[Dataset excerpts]
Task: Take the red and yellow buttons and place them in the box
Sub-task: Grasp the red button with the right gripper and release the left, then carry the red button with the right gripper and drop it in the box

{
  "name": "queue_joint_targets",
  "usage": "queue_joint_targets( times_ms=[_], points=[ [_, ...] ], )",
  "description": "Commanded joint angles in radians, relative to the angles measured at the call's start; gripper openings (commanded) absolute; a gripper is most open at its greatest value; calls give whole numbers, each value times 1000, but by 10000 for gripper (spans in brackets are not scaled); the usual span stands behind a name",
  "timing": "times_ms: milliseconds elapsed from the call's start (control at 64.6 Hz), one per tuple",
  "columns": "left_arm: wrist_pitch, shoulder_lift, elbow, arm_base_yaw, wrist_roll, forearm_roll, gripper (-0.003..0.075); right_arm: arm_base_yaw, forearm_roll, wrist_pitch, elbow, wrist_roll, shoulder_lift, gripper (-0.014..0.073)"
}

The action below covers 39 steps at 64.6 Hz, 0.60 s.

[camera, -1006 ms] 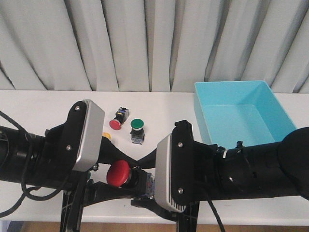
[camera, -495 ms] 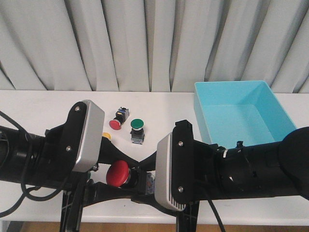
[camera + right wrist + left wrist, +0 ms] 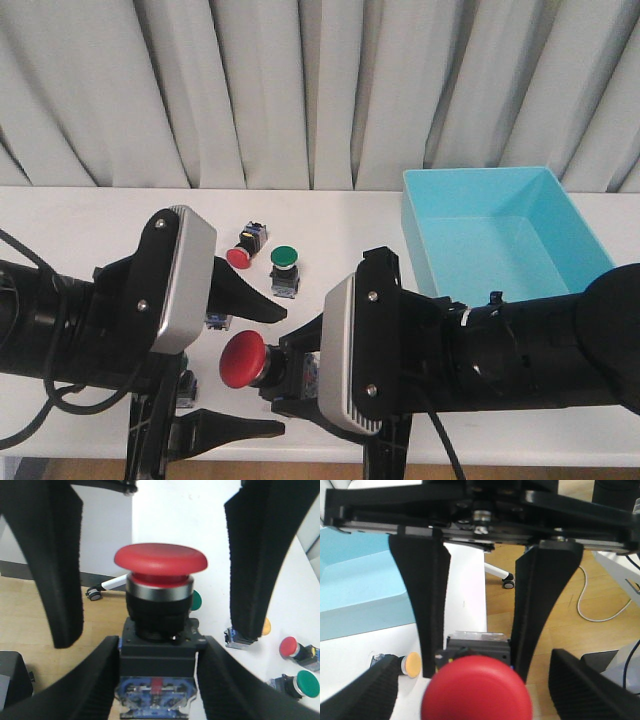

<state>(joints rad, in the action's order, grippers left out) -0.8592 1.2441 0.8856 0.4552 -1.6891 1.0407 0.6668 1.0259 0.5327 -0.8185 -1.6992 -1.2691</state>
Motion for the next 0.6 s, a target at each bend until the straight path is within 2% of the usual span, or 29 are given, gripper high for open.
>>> queue_joint_targets(
  times_ms=[0, 186, 325, 433, 588],
  points=[
    [34, -21, 22, 4, 7, 52, 606, -2, -14, -30, -31, 39, 20, 243],
    [88, -21, 22, 4, 53, -30, 596, -32, -141, -41, -31, 211, 35, 245],
    [127, -21, 22, 4, 120, -136, 590, -100, -267, -23, -31, 383, 76, 245],
    [159, -21, 22, 4, 156, -194, 590, -197, -379, -23, -34, 611, 96, 245],
    [170, -21, 22, 4, 158, -206, 590, -418, -610, 16, -116, 1088, 54, 245]
  ],
)
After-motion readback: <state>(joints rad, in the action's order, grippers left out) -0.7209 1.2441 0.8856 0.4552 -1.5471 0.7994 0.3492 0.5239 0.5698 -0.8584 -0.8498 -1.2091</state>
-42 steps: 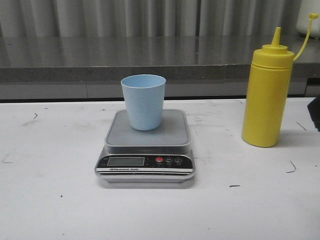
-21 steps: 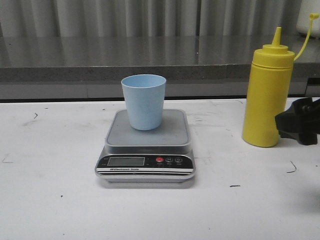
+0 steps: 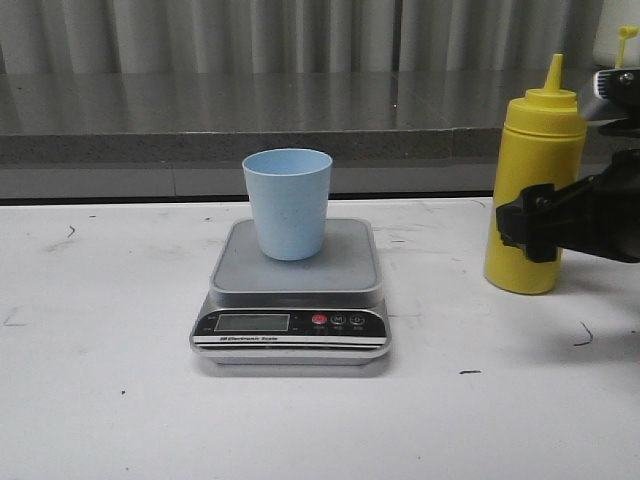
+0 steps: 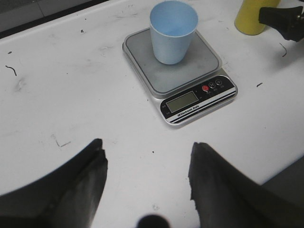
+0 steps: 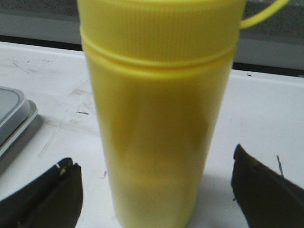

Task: Pour seasoning into cup on scale with both arms
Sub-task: 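Lift the yellow bottle and tilt its nozzle down toward the cup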

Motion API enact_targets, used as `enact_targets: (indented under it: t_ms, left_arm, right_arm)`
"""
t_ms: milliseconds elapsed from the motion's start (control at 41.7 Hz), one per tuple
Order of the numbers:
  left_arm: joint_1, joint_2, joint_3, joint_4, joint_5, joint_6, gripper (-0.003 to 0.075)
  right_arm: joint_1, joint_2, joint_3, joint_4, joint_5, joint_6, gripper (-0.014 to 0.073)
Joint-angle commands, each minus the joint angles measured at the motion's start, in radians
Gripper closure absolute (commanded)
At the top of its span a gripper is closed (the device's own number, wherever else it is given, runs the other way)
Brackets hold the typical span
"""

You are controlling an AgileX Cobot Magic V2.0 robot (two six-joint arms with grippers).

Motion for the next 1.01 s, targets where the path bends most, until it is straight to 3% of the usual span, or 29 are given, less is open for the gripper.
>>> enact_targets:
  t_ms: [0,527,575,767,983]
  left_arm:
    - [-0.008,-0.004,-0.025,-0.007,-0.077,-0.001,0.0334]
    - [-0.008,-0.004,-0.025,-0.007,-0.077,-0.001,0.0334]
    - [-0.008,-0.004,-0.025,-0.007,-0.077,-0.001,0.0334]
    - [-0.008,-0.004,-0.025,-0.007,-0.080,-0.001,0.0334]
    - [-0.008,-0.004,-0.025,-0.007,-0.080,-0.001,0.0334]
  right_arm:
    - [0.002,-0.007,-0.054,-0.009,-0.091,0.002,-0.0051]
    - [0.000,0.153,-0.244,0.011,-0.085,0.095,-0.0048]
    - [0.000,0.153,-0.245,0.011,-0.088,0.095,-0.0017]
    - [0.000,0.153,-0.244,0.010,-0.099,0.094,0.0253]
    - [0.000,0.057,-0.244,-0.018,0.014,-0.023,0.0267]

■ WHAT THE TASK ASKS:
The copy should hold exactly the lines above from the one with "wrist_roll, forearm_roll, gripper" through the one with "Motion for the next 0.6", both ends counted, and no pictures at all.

■ EXERCISE ANSWER:
  "columns": "left_arm: wrist_pitch, shoulder_lift, elbow, arm_base_yaw, wrist_roll, forearm_roll, gripper (-0.003..0.075); right_arm: arm_base_yaw, forearm_roll, wrist_pitch, elbow, wrist_roll, shoulder_lift, gripper (-0.014..0.073)"
}

The action below covers 39 steps at 64.6 Hz, 0.60 s.

[camera, -1006 ms] 
[camera, -495 ms] 
[camera + right wrist + left wrist, +0 ms] 

<state>(joints rad, in the action's order, grippers left out) -0.8592 1.2441 0.8856 0.4552 -1.6891 1.0407 0.6668 1.0259 0.5327 -0.8185 -1.6992 -1.2691</state>
Motion for the next 0.6 s, a target at each bend until the straight path is within 2% of the usual span, or 29 are given, gripper high for open.

This completes the output.